According to all four of these people, the Germans had put remote-controlled mines in the sea off the coast and were building large pipes down to the beaches. And according to all of them, “…the Germans intend to press glue through these pipes, by water pressure, on the beach. The landing troops running up the beach to attack, will stick in the glue……. [sic]
I do not know what to think of it,” the general continued in English, “but I do not see fit to keep it for myself. It was also told that the glue-works in Germany and the occupied countries are working with day and night shifts which could perhaps be verified.”
The story was not quite absurd enough for the general to dismiss it. After all, was it as far fetched in 1944 as the idea of self-propelled bombs making their way from the continent to England, which was actually happening in the form of V-1 and V-2 rockets? Was it harder to believe than the reports coming out of Auschwitz? If the enemy could and did do those things, why not glue up the beaches?
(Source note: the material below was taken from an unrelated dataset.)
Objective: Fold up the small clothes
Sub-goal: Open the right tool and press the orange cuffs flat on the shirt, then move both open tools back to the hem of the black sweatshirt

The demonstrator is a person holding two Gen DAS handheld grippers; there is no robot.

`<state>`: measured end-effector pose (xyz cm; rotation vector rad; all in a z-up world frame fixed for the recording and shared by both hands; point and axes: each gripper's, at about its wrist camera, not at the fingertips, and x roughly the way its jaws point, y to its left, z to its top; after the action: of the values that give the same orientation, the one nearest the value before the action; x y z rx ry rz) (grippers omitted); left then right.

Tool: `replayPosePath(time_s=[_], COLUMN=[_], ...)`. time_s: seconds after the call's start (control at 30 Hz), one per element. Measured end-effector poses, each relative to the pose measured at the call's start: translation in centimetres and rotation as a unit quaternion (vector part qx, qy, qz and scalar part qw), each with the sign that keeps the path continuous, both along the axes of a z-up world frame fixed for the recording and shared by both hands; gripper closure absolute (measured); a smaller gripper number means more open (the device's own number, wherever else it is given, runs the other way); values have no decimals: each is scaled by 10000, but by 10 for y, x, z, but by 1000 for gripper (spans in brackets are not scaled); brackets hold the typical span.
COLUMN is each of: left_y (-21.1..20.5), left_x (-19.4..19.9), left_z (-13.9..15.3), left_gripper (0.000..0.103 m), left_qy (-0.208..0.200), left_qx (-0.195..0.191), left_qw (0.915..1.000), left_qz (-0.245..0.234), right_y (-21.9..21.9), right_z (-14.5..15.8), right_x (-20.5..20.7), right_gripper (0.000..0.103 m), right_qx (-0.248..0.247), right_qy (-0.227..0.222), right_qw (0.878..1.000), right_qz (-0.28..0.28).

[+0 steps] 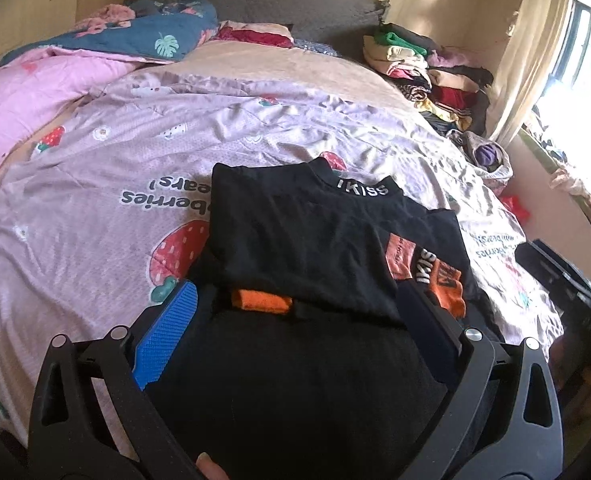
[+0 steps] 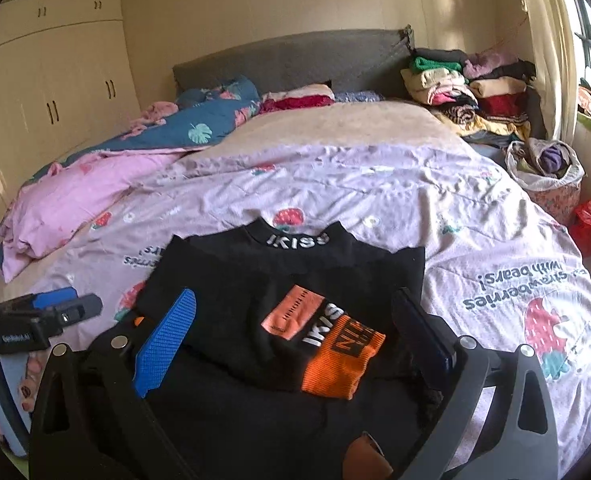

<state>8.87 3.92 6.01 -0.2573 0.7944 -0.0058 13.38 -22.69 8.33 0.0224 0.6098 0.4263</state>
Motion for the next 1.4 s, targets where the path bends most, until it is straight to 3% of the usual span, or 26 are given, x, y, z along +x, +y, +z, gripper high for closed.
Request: replayPosePath(time_s=[0.13,0.63,1.4], left_y=[3,31,64], left_x=[-12,-47,-83], left_z=[6,9,-12], left_gripper=[10,10,10], left_qy=[-111,-248,-59], left_qx=[-45,-39,-43], left_qw=[9999,9997,9999], left_qz=[-61,9,120], right_y=[0,-15,-54], right_z=[4,-17,-54], right_x=[-14,-50,-100], right_gripper=[5,5,5], right_qx=[54,-123,-458], right_qy=[-105,196,755], right_qw=[9999,9991,9927], right_qz=[13,-355,-820])
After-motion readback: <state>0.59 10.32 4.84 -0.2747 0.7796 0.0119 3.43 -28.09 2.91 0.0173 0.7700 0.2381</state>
It is possible, of course, that the general edited the rumor before committing it to paper. It bears a striking resemblance to a persistent rumor from the First World War. In the earlier version, the Germans were said to be boiling down soldier’s corpses to make glue. In the innocence of the time, that was considered an atrocity. I would not be at all surprised if the full rumor that the reliable Dutchman heard in southern France was that in this second war the Germans were boiling down the corpses of their civilian victims in places like Auschwitz in order to make glue to stop an Allied landing. It bears the hallmark of a good rumor, the kind that travels swiftly from place to place. It fits an ancient taboo, in this case desecration of the dead, to current circumstances. It would have been one way to explain the deportations.
Of course, I don’t have a literal transcript of what the reliable Dutchman did hear from the reliable French men and women. I might be making up a rumor myself right now. All we can say for certain is that both the French and the Germans thought there might be an invasion in 1944. We can also say with confidence that not only was accurate information difficult and dangerous to relay in occupied Europe, it was hard to come by.